GRAND THEFT: WORDS
Media vs. AI bots
Artificial intelligence bots like ChatGPT are creating a “plagiarism stew” — responding to queries with “paraphrasing or outright repetition” of text that’s cribbed from copyrighted news articles, says a major trade group.
The News Media Alliance — a nonprofit that represents more than 2,200 publishers, including The Post — released a blistering, 77page report Tuesday that argued the most popular AI chatbots have been violating copyright law by reproducing entire sections of articles in their responses.
The report singled out OpenAI’s ChatGPT, Google’s Bard, Microsoft’s Bing and a more recent AI tool called the Search Generative Experience that can craft responses to openended queries while retaining a recognizable list of links to the Web.
The NMA asserts that these “large language models,” a type of AI that understands and can respond to written text, “are just ‘learning’ unprotectable facts from copyrighted training materials.”
What’s more, since the technology is not actually “ever absorbing any underlying concepts,” its responses are “technically inaccurate,” the NMA said.
After analyzing a sample of datasets believed to be used by LLMs, the NMA said the AI chatbots produce “unauthorized derivative works by responding to user queries with close paraphrasing or outright repetition of copied and memorized portions of the works on which they were trained.”
Tool a ‘liar’
The group found that curated data sets used content from news, magazines and digital media publications as much as 100 times more than other generic data sets.
As many as half of the top 10 sites in training sets used for Google’s Bard — which reportedly launched in March despite internal warnings that the tool was a “pathological liar” — are news outlets, said the NMA.

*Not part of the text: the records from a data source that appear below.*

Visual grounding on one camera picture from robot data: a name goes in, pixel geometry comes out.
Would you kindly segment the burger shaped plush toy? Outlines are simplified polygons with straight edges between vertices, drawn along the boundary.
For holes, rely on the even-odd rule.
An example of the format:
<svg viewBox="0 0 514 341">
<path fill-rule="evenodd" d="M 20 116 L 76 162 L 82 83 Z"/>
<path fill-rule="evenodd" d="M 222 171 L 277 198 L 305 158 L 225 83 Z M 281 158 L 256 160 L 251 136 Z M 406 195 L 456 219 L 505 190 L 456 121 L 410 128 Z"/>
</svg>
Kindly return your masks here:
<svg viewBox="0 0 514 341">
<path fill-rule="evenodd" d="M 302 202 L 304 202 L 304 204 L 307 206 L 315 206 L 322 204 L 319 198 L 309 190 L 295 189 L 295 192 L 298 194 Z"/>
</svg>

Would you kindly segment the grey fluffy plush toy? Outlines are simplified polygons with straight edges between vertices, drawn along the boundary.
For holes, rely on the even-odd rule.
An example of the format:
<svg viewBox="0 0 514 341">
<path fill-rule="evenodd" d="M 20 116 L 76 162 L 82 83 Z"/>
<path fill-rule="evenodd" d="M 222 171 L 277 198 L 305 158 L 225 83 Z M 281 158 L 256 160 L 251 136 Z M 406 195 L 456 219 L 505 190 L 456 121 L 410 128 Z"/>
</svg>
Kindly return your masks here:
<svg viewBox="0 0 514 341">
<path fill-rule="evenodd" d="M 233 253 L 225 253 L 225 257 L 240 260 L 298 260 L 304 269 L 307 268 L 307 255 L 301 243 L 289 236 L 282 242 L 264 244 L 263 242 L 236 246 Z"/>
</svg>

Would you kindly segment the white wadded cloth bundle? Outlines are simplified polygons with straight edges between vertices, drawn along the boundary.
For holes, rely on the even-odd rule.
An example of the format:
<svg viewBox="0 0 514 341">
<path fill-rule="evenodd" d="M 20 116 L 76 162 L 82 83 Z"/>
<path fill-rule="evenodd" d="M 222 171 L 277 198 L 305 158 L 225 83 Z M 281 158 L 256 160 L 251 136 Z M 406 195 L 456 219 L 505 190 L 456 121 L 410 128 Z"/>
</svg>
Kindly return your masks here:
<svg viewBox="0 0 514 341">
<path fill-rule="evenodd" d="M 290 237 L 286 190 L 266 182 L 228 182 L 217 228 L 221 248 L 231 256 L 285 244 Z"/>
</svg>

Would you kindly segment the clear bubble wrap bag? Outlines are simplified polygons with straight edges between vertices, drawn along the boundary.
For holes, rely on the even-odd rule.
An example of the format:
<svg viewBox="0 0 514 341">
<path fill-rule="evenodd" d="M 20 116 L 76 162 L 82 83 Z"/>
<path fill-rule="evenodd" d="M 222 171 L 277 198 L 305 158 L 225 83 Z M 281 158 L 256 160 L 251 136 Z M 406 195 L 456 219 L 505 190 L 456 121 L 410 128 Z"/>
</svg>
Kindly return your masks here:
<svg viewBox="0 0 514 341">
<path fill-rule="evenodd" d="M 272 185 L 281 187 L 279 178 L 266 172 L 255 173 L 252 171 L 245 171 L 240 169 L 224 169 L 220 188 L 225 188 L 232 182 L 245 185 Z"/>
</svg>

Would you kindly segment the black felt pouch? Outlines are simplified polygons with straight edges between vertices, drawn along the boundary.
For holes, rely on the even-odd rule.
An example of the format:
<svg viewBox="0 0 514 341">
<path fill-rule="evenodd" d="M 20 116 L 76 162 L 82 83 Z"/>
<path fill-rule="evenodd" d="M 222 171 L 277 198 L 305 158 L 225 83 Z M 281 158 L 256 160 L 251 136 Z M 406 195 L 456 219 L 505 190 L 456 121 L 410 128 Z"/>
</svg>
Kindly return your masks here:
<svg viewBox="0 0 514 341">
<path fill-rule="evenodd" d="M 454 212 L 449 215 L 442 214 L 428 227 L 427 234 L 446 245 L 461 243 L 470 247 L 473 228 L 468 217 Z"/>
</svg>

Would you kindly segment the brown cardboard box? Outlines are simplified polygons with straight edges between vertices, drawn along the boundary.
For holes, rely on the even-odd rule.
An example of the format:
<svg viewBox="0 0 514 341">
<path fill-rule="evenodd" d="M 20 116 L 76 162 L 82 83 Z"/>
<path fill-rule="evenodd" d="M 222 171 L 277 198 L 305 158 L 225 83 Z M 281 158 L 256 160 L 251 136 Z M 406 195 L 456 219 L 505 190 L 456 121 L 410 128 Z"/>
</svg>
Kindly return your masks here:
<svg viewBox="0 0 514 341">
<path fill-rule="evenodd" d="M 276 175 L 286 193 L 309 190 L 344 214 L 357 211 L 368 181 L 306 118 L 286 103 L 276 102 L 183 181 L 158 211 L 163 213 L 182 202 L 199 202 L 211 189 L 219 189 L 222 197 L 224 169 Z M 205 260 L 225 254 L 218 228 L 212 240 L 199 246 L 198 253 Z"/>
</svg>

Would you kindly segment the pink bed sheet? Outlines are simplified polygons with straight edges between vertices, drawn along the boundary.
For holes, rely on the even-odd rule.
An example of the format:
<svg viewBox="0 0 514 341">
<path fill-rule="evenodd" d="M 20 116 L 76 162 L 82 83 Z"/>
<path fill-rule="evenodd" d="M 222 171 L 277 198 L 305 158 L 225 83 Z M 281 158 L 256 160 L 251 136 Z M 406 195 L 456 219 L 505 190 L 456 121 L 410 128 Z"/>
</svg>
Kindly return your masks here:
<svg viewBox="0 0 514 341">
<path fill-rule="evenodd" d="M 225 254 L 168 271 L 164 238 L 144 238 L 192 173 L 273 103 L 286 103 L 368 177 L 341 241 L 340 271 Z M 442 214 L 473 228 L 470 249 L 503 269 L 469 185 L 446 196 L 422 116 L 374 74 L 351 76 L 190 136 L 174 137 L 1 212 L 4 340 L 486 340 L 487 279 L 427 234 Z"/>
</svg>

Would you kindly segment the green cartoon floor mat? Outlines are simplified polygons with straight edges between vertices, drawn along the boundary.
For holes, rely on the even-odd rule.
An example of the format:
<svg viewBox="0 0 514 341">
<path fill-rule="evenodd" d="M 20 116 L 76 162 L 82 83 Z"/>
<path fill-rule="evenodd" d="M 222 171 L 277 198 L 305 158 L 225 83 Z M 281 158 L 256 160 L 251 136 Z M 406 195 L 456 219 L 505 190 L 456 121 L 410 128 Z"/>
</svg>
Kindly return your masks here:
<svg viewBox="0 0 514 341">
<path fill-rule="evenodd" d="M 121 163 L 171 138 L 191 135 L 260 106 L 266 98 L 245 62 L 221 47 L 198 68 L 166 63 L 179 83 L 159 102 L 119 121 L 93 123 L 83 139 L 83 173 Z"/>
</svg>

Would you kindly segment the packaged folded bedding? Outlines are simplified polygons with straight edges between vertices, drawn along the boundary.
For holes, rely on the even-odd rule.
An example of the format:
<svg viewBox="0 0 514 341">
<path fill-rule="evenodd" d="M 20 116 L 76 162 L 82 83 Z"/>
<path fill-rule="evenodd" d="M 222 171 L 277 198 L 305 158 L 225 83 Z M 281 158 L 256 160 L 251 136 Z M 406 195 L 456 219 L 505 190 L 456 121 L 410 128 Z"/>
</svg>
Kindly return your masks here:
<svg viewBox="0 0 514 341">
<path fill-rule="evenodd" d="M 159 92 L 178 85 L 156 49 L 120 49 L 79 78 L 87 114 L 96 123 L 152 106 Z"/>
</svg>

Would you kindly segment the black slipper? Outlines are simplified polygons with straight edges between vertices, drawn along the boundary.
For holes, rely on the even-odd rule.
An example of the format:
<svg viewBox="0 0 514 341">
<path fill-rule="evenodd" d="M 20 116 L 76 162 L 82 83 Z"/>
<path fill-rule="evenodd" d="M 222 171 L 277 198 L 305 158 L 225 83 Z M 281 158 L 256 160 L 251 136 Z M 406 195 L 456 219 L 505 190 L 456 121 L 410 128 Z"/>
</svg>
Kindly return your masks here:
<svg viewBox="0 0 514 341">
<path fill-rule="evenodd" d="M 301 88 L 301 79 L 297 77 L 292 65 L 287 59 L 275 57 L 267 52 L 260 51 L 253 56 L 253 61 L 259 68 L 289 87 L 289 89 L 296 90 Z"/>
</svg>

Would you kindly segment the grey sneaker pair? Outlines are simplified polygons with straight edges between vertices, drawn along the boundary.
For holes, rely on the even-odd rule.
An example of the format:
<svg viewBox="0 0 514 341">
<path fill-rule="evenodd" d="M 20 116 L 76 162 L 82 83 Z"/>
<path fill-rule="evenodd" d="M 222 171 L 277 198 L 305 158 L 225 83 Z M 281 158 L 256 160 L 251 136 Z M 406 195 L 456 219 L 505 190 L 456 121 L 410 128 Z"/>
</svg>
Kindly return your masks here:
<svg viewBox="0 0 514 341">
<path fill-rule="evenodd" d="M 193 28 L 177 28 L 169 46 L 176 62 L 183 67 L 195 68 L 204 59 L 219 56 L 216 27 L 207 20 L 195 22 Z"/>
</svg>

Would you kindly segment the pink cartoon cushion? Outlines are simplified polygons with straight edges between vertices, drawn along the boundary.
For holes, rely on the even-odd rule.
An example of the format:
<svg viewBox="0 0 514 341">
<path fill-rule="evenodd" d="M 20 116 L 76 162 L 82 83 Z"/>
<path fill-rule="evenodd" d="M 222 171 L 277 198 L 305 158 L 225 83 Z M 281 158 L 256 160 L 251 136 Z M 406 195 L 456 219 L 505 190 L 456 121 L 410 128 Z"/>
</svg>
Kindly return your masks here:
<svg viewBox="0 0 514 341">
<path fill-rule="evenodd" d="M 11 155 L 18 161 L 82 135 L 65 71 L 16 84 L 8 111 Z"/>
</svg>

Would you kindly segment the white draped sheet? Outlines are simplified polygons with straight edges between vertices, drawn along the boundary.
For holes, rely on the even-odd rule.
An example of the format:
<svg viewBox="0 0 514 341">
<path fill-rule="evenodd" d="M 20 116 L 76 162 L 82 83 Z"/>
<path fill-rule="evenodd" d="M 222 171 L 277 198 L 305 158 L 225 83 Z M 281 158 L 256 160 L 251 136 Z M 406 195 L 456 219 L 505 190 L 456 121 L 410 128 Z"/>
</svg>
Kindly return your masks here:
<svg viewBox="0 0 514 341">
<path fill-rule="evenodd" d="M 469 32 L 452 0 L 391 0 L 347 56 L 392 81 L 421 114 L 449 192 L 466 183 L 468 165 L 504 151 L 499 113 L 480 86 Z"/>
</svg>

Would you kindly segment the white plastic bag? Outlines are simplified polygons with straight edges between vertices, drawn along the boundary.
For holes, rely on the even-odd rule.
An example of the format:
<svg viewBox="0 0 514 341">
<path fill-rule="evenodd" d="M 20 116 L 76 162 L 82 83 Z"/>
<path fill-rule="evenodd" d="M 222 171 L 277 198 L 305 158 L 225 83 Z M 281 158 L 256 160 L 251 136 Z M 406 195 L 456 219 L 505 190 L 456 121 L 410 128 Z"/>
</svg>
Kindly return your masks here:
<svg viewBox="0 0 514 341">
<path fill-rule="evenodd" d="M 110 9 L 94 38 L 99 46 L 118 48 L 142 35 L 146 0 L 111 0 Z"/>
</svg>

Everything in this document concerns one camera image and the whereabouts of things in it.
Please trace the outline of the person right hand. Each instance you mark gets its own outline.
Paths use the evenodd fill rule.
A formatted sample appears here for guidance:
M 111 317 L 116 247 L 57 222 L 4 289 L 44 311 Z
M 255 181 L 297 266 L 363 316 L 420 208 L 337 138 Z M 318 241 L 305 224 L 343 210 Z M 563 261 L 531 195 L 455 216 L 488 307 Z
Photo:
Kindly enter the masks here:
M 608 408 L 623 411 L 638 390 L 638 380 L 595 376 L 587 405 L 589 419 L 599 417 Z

The NMA said it submitted its white paper to the US Copyright Office, “acknowledging that an author’s expression may be implicated both in training . . . as well as at the output stage because of a similarity between her works and an output of an AI system.”
Robert Thomson, CEO of News Corp. — which owns The Post, as well as The Wall Street Journal and other publishers represented by the NMA — has denounced inaccuracies spewed out by AI-generated content as “rubbish in, rubbish out” — even as he warned it threatens to kill thousands more media jobs.
OpenAI, Google and Microsoft didn’t respond to requests for comment.